Progressives gather for a rally in Ohio led by former President Bill Clinton by http://www.flickr.com/photos/progressohio/
The Tea Party is winning. In their efforts to remake the Republican Party and advance a cultural and economic agenda that is in sync with what their members support, they are defeating GOP incumbents in races for the Senate and House. They are winning local and state elections and stealing headlines. And, as lunatic as their candidates seem, the organization responsible for making civil debate near impossible during the Obama Administration's push for health reform has become a force politicians and the media legitimize more and more each day.
While a Tea Party insurgency remakes a Republican Party, Democrats and the Obama Administration work to manage progressives' anger and frustration and keep numerous liberal or progressive organizations pacified. A recent example is Vice President Joe Biden appearing on The Rachel Maddow Show on MSNBC to specifically tell progressives "get in gear, man" because "there's a great deal at stake."
Progressives don't need to be told there's much at
stake. In politics, there's
always a lot at stake. That's exactly why progressives are so disgruntled; they don't think the Obama Administration and Democrats get it.
Biden carried out the job he was tasked with and delivered a message aimed at whipping progressives in the same way Chief of Staff Rahm Emanuel and White House Press Secretary Robert Gibbs have been whipping them:
"If they take over the House and the Senate, don't kid yourself. They've made it really clear. Pete Sessions said [if the GOP takes over Congress], "We'd have the exact same agenda." And look, there is a lot at stake here, and our progressive base, you haveyou should not stay home. You better get energized because the consequences are serious for the outcome of the things we care most about. And I didn't mention half the stuff we've gotten done." [emphasis added]
But, progressives have been energized. Unions and party activists energized support for Bill Halter in Arkansas. Instead of supporting the candidate progressives favored, Obama and other Democrats aided and supported Blanche Lincoln, a conservative Democrat that fought back against efforts to reform healthcare up until the final vote. They sent a strong message to unions and party activists that they would not support grassroots efforts to elect candidates who could possibly advance key reforms if elected. And, this happened with Andrew Romanoff in Colorado too; the establishment helped Michael Bennet.
What is the impact of the Administration's and establishment Democrats' support for incumbents over progressive insurgent candidates? Bennet has decided to oppose Obama's $50 billion infrastructure plan. And, a failure to go after Blue Dog Democrats who colluded with Republicans in obstructing the health reform agenda in 2009 has created an election season where "Democratic candidates are spending three times more advertising against the health reform law than they are in support of it."

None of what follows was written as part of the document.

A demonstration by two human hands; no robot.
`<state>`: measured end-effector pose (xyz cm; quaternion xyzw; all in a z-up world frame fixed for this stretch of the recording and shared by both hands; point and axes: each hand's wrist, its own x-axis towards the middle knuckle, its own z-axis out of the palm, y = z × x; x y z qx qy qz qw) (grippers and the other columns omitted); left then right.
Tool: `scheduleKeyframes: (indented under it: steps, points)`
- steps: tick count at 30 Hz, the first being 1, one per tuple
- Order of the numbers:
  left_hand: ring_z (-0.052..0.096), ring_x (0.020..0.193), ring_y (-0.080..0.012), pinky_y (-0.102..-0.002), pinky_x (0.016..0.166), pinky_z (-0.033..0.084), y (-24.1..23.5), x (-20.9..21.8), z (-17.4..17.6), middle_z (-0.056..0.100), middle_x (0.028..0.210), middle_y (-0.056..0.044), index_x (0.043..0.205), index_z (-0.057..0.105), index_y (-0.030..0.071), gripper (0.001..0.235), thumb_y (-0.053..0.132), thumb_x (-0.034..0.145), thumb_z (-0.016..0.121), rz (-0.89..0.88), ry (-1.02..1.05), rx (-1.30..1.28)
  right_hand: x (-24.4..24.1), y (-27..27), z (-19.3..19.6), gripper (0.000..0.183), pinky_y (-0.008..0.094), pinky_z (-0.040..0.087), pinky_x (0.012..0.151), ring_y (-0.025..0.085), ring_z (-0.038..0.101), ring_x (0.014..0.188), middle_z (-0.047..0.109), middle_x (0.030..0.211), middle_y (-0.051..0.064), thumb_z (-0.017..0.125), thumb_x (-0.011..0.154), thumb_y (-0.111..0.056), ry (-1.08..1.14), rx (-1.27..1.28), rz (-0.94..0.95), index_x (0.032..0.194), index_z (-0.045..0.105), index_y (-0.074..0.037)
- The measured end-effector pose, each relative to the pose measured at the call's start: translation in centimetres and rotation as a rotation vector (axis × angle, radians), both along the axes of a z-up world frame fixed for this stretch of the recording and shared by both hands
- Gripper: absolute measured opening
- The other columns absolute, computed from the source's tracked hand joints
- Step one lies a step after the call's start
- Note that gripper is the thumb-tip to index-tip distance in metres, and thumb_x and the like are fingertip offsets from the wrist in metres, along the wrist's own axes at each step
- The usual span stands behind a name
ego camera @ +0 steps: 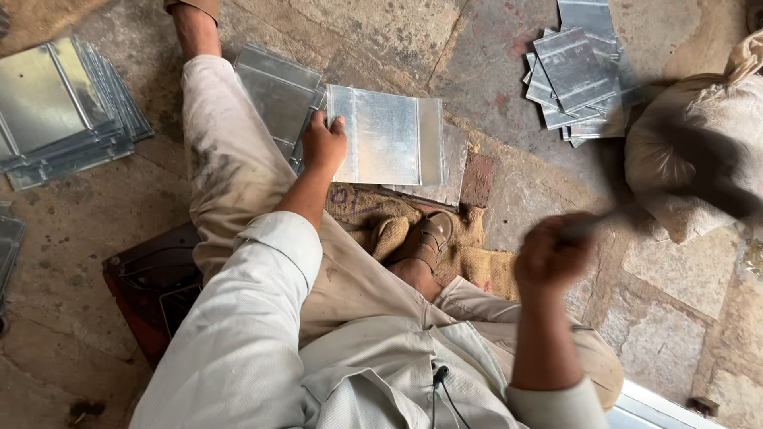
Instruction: The person hammers several metal sheets one at a time on a small anvil while sitting on the floor.
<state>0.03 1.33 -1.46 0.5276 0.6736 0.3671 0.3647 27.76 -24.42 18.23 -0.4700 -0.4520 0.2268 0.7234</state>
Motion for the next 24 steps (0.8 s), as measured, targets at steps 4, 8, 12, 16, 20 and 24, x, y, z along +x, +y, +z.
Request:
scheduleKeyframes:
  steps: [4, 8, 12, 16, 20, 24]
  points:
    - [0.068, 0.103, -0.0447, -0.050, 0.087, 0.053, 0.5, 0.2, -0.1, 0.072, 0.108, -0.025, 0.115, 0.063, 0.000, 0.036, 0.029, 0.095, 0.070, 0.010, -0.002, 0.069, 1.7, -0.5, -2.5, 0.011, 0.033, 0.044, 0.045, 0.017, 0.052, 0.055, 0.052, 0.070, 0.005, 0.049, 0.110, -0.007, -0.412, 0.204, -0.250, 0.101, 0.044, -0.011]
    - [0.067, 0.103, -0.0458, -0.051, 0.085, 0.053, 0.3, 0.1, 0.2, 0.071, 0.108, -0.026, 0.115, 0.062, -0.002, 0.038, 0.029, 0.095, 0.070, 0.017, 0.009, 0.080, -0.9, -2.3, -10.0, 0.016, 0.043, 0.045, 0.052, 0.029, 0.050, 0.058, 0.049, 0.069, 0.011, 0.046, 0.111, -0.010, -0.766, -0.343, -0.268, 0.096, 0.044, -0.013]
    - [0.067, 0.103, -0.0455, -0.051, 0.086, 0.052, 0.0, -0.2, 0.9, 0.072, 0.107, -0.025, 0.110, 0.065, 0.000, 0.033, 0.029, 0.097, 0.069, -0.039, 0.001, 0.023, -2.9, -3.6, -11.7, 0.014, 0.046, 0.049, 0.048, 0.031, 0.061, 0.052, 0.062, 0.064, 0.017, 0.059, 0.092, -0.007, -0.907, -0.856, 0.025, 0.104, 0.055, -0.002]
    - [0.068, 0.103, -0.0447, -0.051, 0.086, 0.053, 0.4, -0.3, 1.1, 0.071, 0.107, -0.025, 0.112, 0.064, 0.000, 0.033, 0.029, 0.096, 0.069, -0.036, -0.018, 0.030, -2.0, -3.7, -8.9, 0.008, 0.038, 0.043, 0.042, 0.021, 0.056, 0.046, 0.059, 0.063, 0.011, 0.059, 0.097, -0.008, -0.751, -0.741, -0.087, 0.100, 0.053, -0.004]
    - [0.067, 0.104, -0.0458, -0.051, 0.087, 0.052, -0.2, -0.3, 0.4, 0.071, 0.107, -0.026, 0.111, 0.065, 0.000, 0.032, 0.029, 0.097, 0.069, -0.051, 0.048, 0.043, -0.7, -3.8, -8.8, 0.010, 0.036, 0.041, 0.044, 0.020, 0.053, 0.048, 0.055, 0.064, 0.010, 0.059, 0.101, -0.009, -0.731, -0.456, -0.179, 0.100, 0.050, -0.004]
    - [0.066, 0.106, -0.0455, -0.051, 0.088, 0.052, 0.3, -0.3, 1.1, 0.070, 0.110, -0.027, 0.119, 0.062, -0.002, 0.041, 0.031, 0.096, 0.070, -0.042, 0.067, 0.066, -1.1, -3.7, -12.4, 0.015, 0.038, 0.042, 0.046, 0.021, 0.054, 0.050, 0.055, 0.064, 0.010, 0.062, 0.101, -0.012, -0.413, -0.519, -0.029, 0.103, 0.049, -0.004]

The grassroots, which created the momentum and energy Obama needed to win in 2008, has been energizing the base for the midterms since campaigns for Democratic primary elections began. Even if they were disappointed and were experiencing heightened levels of disillusionment with the process of elections and system of government in America, they went into gear. But, in contrast to the GOP who have in the media been forced to celebrate Tea Party candidates who defeated GOP incumbents they hoped would stave off the Tea Party insurgency, the Democratic political leaders have not celebrated any of the small amount of progressive candidate wins so far in the midterm elections.
The result is snooty editorials, like this one from Washington Post' s Stephen Stromberg, are written ridiculing progressives for daring to do exactly what the Tea Party is doing:
"Progressives have few others to blame for their disappointment but themselves. They placed unmeetable expectations on Obama.

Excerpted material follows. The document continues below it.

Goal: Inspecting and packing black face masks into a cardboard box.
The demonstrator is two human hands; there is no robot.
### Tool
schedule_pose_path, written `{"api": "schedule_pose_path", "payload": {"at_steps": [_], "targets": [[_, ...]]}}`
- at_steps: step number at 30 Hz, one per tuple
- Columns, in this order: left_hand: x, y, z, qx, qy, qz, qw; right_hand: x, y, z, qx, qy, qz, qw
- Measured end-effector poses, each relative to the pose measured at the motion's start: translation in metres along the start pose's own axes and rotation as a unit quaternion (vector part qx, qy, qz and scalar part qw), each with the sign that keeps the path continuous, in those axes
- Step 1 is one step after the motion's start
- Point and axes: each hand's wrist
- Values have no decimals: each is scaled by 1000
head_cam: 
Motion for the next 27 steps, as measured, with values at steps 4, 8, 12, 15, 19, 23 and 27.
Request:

Despite this, it's equally obvious what will happen if election night 2010 goes badly for Democrats. Many will blame the president, not themselves, arguing that Obama should have articulated a grand, progressive vision -- which would have inspired about a third of the nation and concerned the rest. They'll also blame him for not fighting harder for a larger stimulus that didn't have the votes, for a public option that didn't have the votes, for card-check legislation that didn't have the votes, to close Guantanamo faster than Congress would let him or to end don't ask don't tell before lawmakers would allow it. It's self-fulfilling self-righteousness." [emphasis added]
The progressives are taken
to task for daring to advance a bold agenda while the Tea Party's drive to
"take the country back" is considered to possibly resonate with enough
Americans to give them the right to continue building their movement.
At this stage, progressives may stay home because the primary challengers they supported were shut down. Instead of supporting a Blue Dog or conservative Democrat or a Republican who will likely never be on the right side of change, progressives may instead opt to direct what energy and time they have into issues-based advocacy campaigns to move the center on issues like the power of money in elections, mountaintop removal coal mining and dirty energy, BP's destruction of the Gulf of Mexico and the need for more transparency and action, the continued war in Afghanistan, the "new normal" the Obama Administration has helped create by continuing Bush Administration policies on national security, civil liberties and human rights, the growing power of forces that endorse the privatization of American public education, and the threat telecommunications companies pose to the Internet and the nation's media infrastructure, etc.